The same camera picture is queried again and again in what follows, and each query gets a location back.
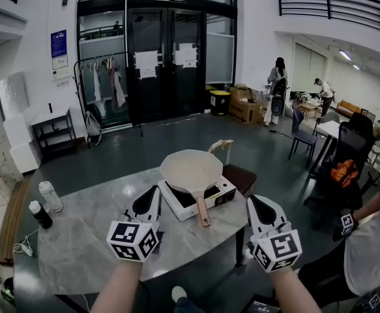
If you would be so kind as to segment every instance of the pan handle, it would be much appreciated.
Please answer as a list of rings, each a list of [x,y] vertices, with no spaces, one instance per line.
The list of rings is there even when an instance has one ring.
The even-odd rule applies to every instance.
[[[209,212],[207,210],[207,206],[205,205],[204,197],[197,197],[197,207],[198,213],[200,214],[201,225],[203,227],[209,227],[211,225]]]

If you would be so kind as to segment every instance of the black bottle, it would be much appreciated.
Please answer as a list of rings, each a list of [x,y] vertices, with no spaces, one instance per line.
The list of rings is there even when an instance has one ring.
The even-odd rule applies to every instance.
[[[52,226],[52,219],[38,201],[31,201],[29,210],[43,228]]]

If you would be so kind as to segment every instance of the black trash bin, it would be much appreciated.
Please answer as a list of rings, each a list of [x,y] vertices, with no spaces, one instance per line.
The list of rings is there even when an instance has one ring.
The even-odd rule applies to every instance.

____________

## ASSIGNMENT
From the line that contains "handle, it would be much appreciated." to the last line of the material above, repeat every line exactly, keeping both the first and the last.

## SOLUTION BELOW
If you would be so kind as to segment every instance of the pan handle, it would be much appreciated.
Please answer as a list of rings, each a list of [x,y] vertices, with no spaces, one instance per line.
The list of rings is there even when an instance has one ring.
The even-odd rule applies to every instance.
[[[209,212],[207,210],[207,206],[205,205],[204,197],[197,197],[197,207],[198,213],[200,214],[201,225],[203,227],[209,227],[211,225]]]

If you would be so kind as to segment every instance of the black bottle, it would be much appreciated.
Please answer as a list of rings, each a list of [x,y] vertices, with no spaces, one instance per line.
The list of rings is there even when an instance has one ring.
The even-odd rule applies to every instance.
[[[52,226],[52,219],[38,201],[31,201],[29,210],[43,228]]]

If you would be so kind as to segment every instance of the black trash bin, it would be much appreciated.
Please answer as a list of rings, each a list of [x,y] vertices, with no spaces, one instance per line.
The list of rings is there even when an instance has one ring.
The even-odd rule applies to every instance.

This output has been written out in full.